The Acting Director of the Veterans Administration is replacing his acting head of Veterans Health Administration with another acting head.  The current acting head needs replacement, not through any malfeasance, but because the incumbent acting head is moving to take another position within the VA.

Bad as the VA is, it isn’t helped by this instability in its management team.  Not a bit.

This continues to illustrate the waste of resources that is the VA.  Get rid of it, and use its current and future budgets for vouchers for our veterans.

Veteranos Administratio delende est.

The Veterans Administration

…won’t clean up after itself.  In this instance, literally.  This is the VA “hospital” room a veteran was placed in when he went to that…facility…for treatment that involved 18 injections.  Injections to be done in a room as filthy as this.

Dr Karen Gribbin, the chief of staff at the George E Wahlen Department of Veteran Affairs Medical Center, on Saturday reportedly said that Wilson should not have been in the room. She said the rooms should be cleaned prior to each patient and called on an investigation.
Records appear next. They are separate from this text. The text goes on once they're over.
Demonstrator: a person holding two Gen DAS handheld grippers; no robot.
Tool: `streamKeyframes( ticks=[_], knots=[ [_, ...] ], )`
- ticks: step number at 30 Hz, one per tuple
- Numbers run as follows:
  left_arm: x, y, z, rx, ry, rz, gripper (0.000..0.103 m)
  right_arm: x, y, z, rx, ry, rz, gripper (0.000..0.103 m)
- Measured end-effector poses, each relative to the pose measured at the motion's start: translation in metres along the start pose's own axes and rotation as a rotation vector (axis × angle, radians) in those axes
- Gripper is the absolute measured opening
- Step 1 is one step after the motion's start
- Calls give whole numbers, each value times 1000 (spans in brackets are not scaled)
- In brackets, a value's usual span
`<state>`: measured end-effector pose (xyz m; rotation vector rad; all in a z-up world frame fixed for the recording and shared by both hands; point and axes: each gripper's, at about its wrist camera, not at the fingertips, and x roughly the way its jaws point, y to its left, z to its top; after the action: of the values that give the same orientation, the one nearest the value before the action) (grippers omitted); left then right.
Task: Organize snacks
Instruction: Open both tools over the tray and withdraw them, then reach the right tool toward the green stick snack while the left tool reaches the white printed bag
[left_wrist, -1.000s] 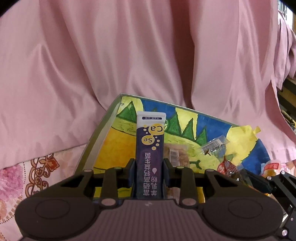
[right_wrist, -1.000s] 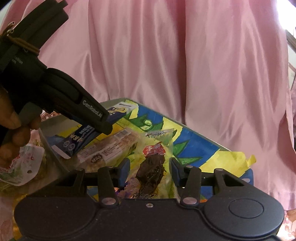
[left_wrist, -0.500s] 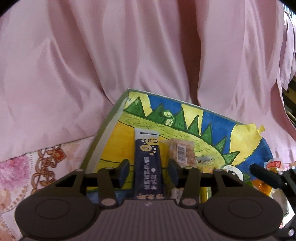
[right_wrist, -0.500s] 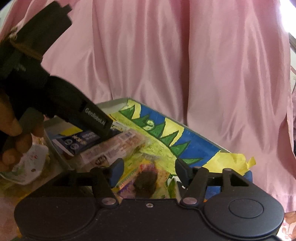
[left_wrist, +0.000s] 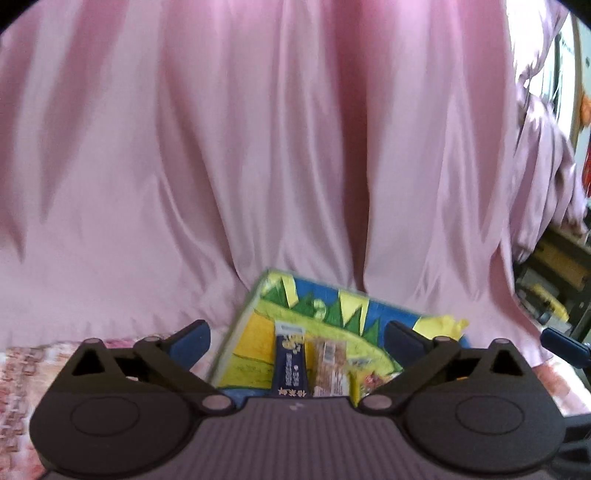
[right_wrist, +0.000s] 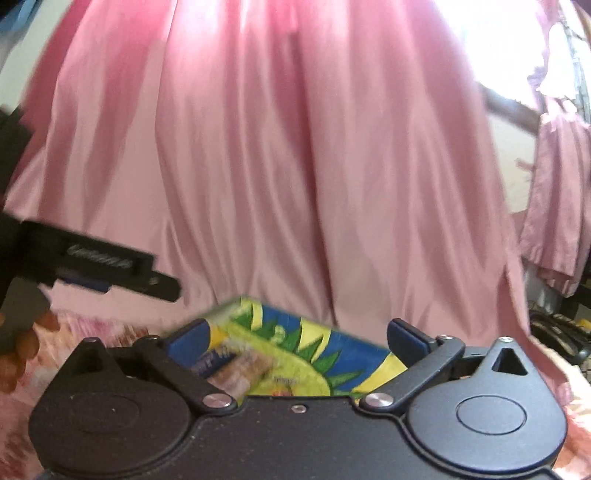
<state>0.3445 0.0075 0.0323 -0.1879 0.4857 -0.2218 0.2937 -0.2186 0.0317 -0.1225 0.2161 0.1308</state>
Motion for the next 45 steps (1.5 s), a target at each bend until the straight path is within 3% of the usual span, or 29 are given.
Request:
streamKeyframes(
  ticks=[4,9,20,30,39,45],
  knots=[
    [-50,-4,1,21,-62,5,103,-44,0,14,30,-67,-17,102],
    [-105,-12,-9,59,-71,9,103,-99,4,21,42,-110,-29,102],
    [-215,-26,-61,70,-73,48,103,-216,18,17,52,-94,-8,102],
    [-243,-25,-100,54,-36,72,103,-276,34,-15,90,-12,-6,102],
    [-250,-21,-136,66,28,90,103,-289,48,-46,117,103,18,102],
    [-256,-17,-145,81,72,101,103,-294,52,-49,152,161,37,102]
  ],
)
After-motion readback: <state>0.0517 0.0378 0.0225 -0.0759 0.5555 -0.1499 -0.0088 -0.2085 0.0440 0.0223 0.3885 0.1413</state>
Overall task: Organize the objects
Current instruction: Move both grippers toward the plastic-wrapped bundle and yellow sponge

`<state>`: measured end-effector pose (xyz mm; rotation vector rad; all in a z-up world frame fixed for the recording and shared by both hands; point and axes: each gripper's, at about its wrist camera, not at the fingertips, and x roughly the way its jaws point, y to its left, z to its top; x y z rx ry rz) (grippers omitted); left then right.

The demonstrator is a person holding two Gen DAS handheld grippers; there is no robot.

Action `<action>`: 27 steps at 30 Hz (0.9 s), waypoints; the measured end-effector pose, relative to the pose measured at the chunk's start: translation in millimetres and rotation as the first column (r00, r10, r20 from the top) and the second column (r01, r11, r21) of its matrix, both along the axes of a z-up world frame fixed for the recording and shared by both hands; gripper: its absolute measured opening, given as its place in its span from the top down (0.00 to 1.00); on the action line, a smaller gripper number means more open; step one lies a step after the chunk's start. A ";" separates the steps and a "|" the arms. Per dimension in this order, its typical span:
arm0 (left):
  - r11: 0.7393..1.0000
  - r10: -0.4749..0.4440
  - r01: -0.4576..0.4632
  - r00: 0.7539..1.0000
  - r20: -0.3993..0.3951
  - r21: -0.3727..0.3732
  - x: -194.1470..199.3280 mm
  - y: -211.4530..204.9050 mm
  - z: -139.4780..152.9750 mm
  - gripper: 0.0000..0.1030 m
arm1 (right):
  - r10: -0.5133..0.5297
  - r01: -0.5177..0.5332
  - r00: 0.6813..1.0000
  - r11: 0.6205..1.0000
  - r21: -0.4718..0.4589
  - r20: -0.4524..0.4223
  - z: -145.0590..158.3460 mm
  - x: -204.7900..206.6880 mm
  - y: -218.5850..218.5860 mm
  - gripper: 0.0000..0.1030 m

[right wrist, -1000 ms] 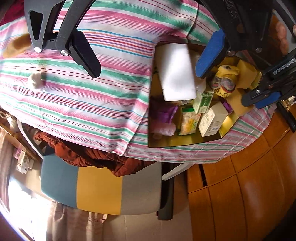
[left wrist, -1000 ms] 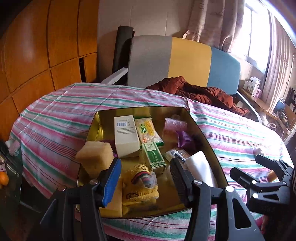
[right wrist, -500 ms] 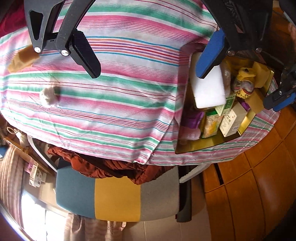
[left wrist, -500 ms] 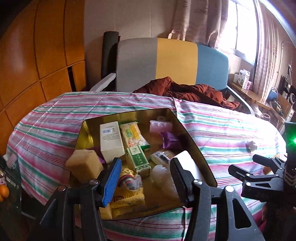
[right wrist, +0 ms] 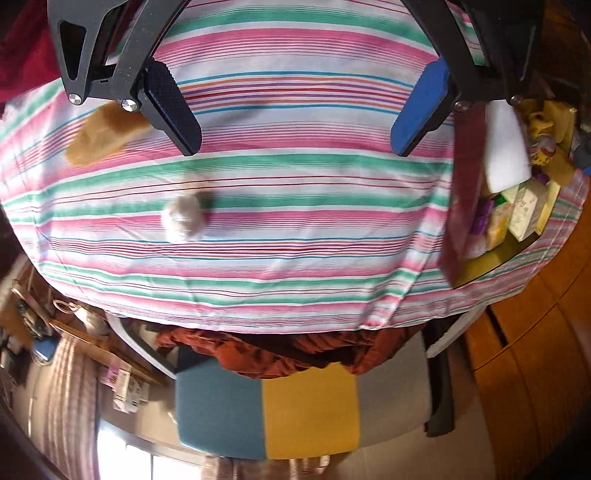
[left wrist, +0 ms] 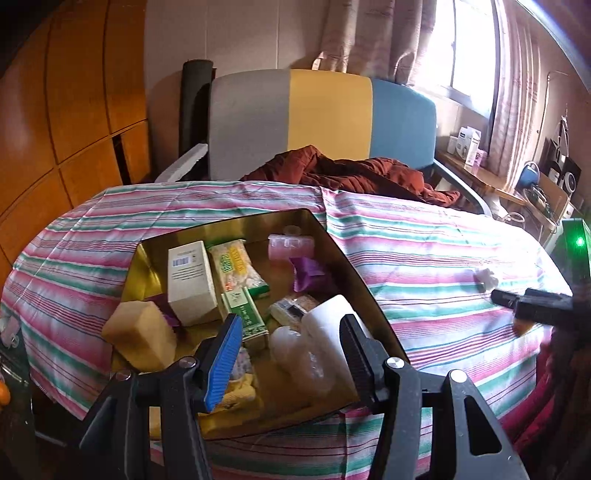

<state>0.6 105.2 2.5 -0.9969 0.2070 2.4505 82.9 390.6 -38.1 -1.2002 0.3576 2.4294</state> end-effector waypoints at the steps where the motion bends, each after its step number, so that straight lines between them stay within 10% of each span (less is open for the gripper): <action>1: 1.000 -0.005 0.005 1.000 0.001 -0.001 0.1 1.6 0.2 0.46 | -0.019 0.019 1.000 1.000 0.004 0.004 1.5 3.4 9.5 0.00; 10: 0.997 -0.080 0.080 0.997 -0.010 0.006 5.0 27.9 8.4 0.46 | -0.188 0.184 0.980 0.980 0.070 0.066 21.0 41.2 107.5 0.00; 18: 0.972 -0.235 0.235 0.972 0.009 -0.017 18.0 85.4 9.1 0.46 | -0.450 0.447 0.893 0.876 -0.182 0.028 -12.0 78.4 176.4 0.00; 27: 0.925 -0.372 0.378 0.922 0.108 -0.035 31.4 161.4 -12.7 0.46 | -0.521 0.503 0.853 0.809 -0.304 0.025 -23.9 90.7 190.0 0.00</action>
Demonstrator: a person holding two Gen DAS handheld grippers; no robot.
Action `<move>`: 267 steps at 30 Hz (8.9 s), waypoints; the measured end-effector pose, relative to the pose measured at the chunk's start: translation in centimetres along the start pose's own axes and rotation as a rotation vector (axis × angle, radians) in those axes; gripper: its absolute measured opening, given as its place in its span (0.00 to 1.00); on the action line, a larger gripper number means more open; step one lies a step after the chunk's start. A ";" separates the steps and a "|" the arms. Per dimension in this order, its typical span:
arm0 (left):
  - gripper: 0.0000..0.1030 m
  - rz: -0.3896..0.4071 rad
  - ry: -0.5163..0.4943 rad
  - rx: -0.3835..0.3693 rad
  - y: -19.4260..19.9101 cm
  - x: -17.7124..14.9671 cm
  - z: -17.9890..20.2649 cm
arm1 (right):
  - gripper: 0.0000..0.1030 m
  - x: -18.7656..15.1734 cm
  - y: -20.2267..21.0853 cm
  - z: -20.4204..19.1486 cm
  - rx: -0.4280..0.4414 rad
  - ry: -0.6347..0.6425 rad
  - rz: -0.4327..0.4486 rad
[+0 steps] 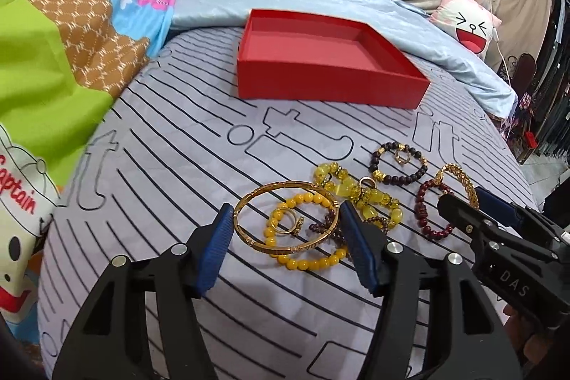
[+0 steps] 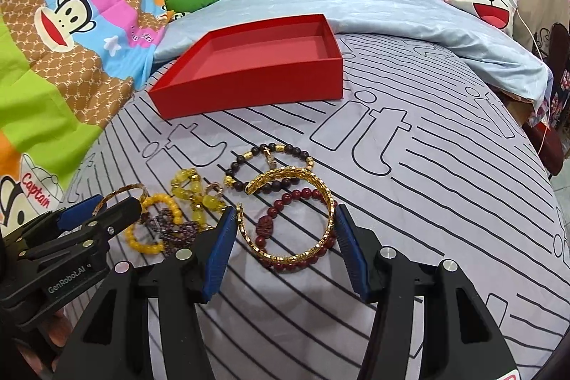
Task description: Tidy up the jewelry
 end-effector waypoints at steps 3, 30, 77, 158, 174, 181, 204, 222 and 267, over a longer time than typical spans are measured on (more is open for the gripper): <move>0.56 0.015 -0.001 0.000 0.8 0.6 -0.2 | 0.52 0.4 0.4 -0.2 0.006 0.004 0.006; 0.56 0.091 -0.100 -0.051 -10.9 23.9 3.3 | 0.52 23.6 -12.4 1.6 0.118 0.045 -0.055; 0.64 0.048 -0.122 0.029 -5.6 19.2 0.7 | 0.60 17.7 -5.3 0.6 0.103 0.115 -0.075; 0.61 -0.042 -0.060 0.036 -2.3 -1.8 1.2 | 0.04 -0.1 1.5 -2.7 0.243 -0.028 -0.071; 0.57 -0.046 -0.074 -0.006 -1.9 -2.4 2.5 | 0.04 -1.8 2.0 -1.3 0.213 -0.059 -0.086; 0.28 -0.031 -0.091 -0.035 -1.5 -2.1 3.3 | 0.04 -1.9 1.9 -1.4 0.215 -0.057 -0.089; 0.02 0.013 -0.098 -0.107 1.3 0.9 4.5 | 0.04 -0.4 3.4 -3.2 0.251 -0.083 -0.039; 0.02 0.068 -0.070 -0.079 2.0 5.6 3.6 | 0.04 5.0 3.9 -3.3 0.283 -0.089 0.064; 0.02 -0.010 -0.045 -0.040 -13.5 19.5 3.2 | 0.04 21.2 -13.1 2.7 0.198 -0.054 -0.081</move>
Point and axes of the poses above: each gripper's, at about its wrist camera, not at the fingertips, and y roughly against the way its jaws point, z to its right, x to its top, the point moved 8 cm from there along -y, roughly the way its jaws point, and after that the axes turned 9 degrees about x, right-handed, at the moved point
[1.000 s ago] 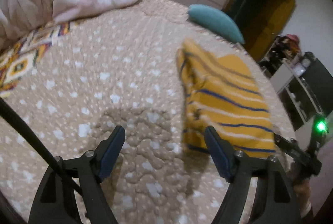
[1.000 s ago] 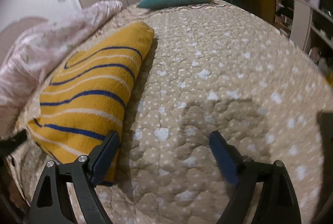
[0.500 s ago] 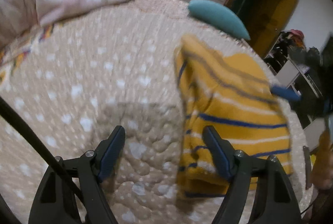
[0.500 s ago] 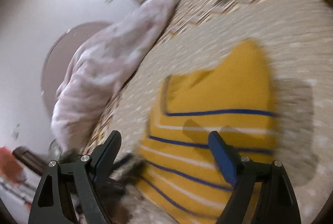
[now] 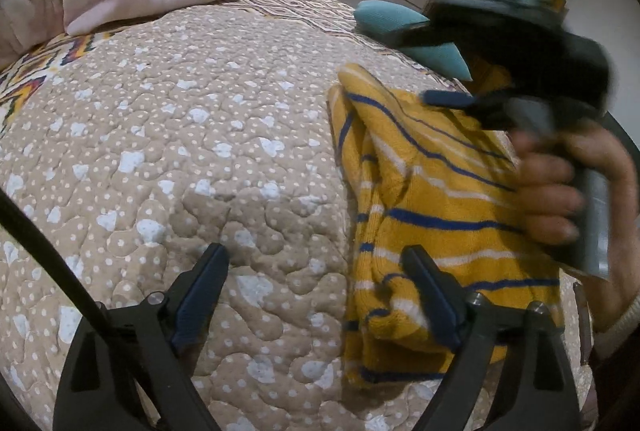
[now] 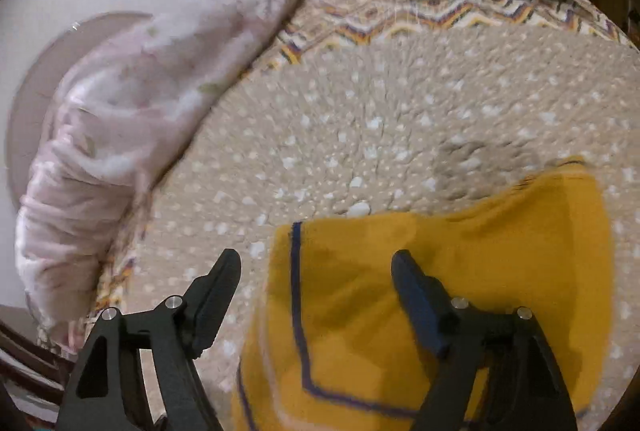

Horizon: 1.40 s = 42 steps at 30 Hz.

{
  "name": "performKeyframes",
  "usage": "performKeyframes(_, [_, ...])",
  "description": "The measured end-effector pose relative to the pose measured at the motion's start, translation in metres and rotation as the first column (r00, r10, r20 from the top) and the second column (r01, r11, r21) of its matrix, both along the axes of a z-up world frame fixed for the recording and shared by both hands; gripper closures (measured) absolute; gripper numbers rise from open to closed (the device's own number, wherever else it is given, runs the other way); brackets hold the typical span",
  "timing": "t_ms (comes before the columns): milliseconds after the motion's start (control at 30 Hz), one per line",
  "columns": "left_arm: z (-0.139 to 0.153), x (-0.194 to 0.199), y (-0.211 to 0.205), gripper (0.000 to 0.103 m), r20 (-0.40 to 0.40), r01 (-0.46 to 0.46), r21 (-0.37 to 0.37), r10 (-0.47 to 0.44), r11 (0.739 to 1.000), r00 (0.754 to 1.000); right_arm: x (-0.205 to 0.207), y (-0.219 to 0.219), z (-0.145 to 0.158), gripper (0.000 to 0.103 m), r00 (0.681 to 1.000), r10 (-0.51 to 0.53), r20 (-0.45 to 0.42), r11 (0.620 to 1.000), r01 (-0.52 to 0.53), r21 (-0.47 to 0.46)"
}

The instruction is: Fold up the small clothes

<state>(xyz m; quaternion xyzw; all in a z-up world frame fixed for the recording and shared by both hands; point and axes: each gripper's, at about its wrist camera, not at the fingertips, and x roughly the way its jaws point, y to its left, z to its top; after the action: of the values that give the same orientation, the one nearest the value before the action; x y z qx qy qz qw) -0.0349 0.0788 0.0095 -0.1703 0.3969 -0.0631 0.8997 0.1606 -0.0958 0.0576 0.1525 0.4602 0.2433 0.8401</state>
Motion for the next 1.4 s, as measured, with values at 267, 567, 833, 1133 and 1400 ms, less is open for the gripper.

Wahlen is the imitation hospital at which this failure occurred.  The vetaran’s father, who posted the tweet, also tweeted

The condition of the room was the way it was when he went in, no other room was offered and no attempt to clean it up was made for the duration of his appointment[.]

Gibben also admitted that the veteran got his injections in that dirty room, but she claimed that the injection equipment—the needles, for instance—

would have been used just on him.

While that is, in fact, highly likely, how can we be sure, given the condition of the room and the level of professionalism and of integrity demonstrated by going ahead with the patient’s treatment there?

And this:

Gribbin was asked what the typical procedure was for when to clean patient rooms in order to ensure they are clean for each visit.

“We are investigating that. To be quite honest I do not work in that clinic area and I am not sure…exactly what that process is. We will be absolutely clarifying that, making sure our policies and procedures are well thought out and well communicated to staff[.]

She’s the Chief of Staff.  How is it possible that she does not know her own procedures or protocols?

Again, I say: disband the VA altogether and use its budget and nominal future budgets for vouchers for our veterans to see the doctors, clinics, and hospitals they choose, when they choose, and for the care they choose.  Enough of the VA’s trash.  Literally.

The original tweet, posted by the veteran’s father, can be seen here.  Poke through the reply thread, too.

 

Veteranos Administratio delende est.